I leaned against my shovel. On the far bank, Elliot was a gaunt figure. I washed the sweat from my face with the thick of my sleeve. “As I told you.”

“You told me, eh?”

“Straightening the channel. It will give the both of us more usable land. If you want to bring your boy to help, we can make the going faster. Your side of it anyway. We are working on ours now. Just a portion to start before the freeze.”

“You think we have time for helping?”

“Suit yourself,” I said. “Come spring, we can begin your side.”

Elliot marched off. I squared my hat. Lee and Ray had stopped their work, their blades in the bank. “Until spring,” I said. “He will change his mind.”

“What if he doesn’t?” Ray asked.

I chewed my cheek. “You cannot help a man who will not help himself.”

“With our banks holding, what if the water swamps his?” Lee stood next to his brother in waders. He was taller than Ray by a head, twice as broad. Still there was something small in the boy.

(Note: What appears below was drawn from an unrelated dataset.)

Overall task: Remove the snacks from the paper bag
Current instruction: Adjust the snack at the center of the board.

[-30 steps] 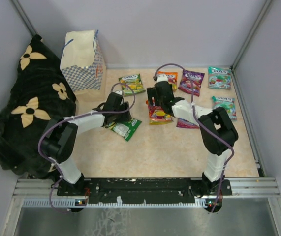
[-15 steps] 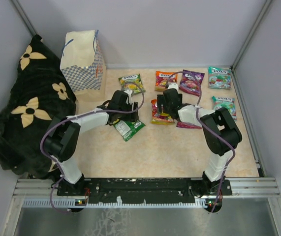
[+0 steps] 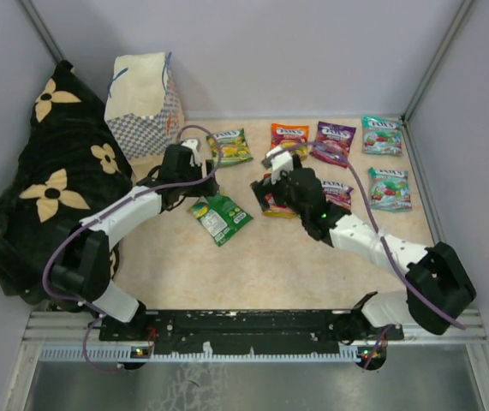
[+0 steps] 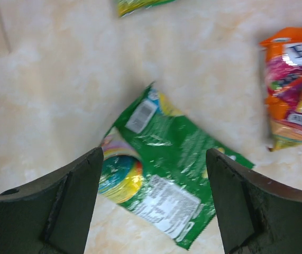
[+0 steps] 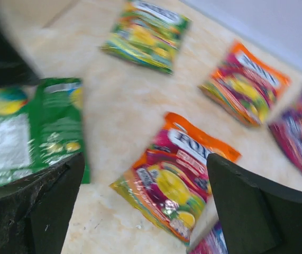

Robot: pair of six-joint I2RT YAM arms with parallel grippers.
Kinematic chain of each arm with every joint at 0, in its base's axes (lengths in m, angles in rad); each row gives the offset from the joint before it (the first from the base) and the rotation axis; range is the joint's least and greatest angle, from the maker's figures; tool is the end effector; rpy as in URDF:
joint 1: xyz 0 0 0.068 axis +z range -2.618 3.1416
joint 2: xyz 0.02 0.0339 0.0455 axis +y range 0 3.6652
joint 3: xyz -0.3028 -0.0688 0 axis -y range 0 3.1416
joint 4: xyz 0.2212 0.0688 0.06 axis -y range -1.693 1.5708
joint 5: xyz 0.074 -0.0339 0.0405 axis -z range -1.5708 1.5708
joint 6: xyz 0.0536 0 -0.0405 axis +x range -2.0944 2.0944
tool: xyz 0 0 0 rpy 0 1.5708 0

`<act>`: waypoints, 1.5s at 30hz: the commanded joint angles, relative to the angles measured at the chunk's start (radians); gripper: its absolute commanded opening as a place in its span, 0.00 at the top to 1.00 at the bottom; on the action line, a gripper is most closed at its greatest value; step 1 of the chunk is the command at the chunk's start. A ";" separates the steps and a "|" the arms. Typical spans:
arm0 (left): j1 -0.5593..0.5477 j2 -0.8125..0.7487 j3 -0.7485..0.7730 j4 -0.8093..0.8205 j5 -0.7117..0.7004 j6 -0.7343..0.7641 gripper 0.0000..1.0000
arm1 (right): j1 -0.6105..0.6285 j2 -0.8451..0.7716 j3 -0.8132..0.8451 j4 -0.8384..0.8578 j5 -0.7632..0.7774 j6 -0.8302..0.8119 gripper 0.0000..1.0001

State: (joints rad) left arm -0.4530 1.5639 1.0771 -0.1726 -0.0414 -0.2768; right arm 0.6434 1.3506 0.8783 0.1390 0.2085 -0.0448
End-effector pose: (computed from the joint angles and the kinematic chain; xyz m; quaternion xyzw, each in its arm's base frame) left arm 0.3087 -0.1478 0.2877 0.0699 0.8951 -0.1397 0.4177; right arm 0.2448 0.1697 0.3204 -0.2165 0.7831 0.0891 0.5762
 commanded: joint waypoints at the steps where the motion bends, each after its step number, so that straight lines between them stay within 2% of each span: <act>1: 0.051 -0.009 -0.057 -0.022 0.085 -0.057 0.16 | 0.072 -0.063 -0.180 0.200 -0.317 -0.518 0.01; 3: 0.055 -0.017 -0.057 -0.034 0.086 -0.061 0.16 | 0.128 -0.088 -0.353 0.355 -0.403 -0.879 0.01; 4: 0.056 -0.024 -0.060 -0.038 0.084 -0.063 0.16 | 0.135 -0.076 -0.383 0.419 -0.404 -0.977 0.01; 7: 0.070 -0.051 -0.089 -0.026 0.089 -0.073 0.16 | 0.143 -0.006 -0.373 0.420 -0.383 -1.123 0.01; 10: 0.084 -0.073 -0.115 -0.010 0.106 -0.076 0.15 | 0.161 0.083 -0.404 0.528 -0.366 -1.195 0.03; 14: 0.099 -0.080 -0.131 -0.002 0.124 -0.080 0.15 | 0.214 0.213 -0.430 0.669 -0.351 -1.234 0.14; 19: 0.115 -0.074 -0.134 0.010 0.163 -0.088 0.15 | 0.292 0.457 -0.410 0.885 -0.307 -1.272 0.28; 24: 0.125 -0.072 -0.131 0.002 0.167 -0.085 0.16 | 0.327 0.610 -0.350 0.970 -0.298 -1.279 0.37; 27: 0.128 -0.074 -0.128 0.001 0.170 -0.083 0.15 | 0.331 0.637 -0.324 0.976 -0.290 -1.286 0.53; 29: 0.130 -0.074 -0.127 0.000 0.171 -0.081 0.16 | 0.332 0.632 -0.319 0.967 -0.277 -1.294 0.72; 31: 0.132 -0.074 -0.124 -0.001 0.176 -0.081 0.16 | 0.332 0.615 -0.325 0.964 -0.267 -1.294 1.00; 32: 0.133 -0.073 -0.123 0.000 0.177 -0.081 0.16 | 0.332 0.605 -0.333 0.967 -0.263 -1.284 1.00; 35: 0.136 -0.075 -0.118 -0.006 0.177 -0.081 0.16 | 0.337 0.517 -0.345 0.898 -0.273 -1.224 1.00; 37: 0.138 -0.083 -0.115 -0.010 0.177 -0.083 0.15 | 0.343 0.405 -0.333 0.760 -0.302 -1.143 1.00; 41: 0.146 -0.095 -0.087 -0.009 0.216 -0.103 0.16 | 0.354 0.146 -0.143 0.199 -0.383 -0.880 1.00; 45: 0.148 -0.118 0.008 -0.064 0.230 -0.116 0.16 | 0.355 0.085 0.112 -0.120 -0.372 -0.584 1.00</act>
State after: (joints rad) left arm -0.3119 1.5024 0.9794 -0.2142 0.1528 -0.3729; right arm 0.9863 1.5345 0.7570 0.3660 -0.1318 -0.9718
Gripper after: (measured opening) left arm 0.845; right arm 0.005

“It won’t.” I bent to my work. The water snaked round my boots. When I raised my face, the wind sent me to shivering. “Lee,” I called. The boy gazed across the pastures on the far side. Elliot himself was gone. In front of their barn his son Tom stood, watching us.

The trees turned bare with winter. Margrit and I drove to town in our wagon for the last trade of the year. The snow had narrowed the road, the river only ice and stone. Beside me, my wife pressed her hands together in her lap. When we passed the Clarks’ fences, she tapped her knuckles.

“Haven’t seen the Clarks since weeks,” she said. Their house was dark. In the barn, one of the daughters sang a tune. The barn was dark as well.

“I never see them much.”

“Mrs. Clark missed sewing on Wednesday and the Wednesday before that.”

“I suppose the county has run out of cloth for her.”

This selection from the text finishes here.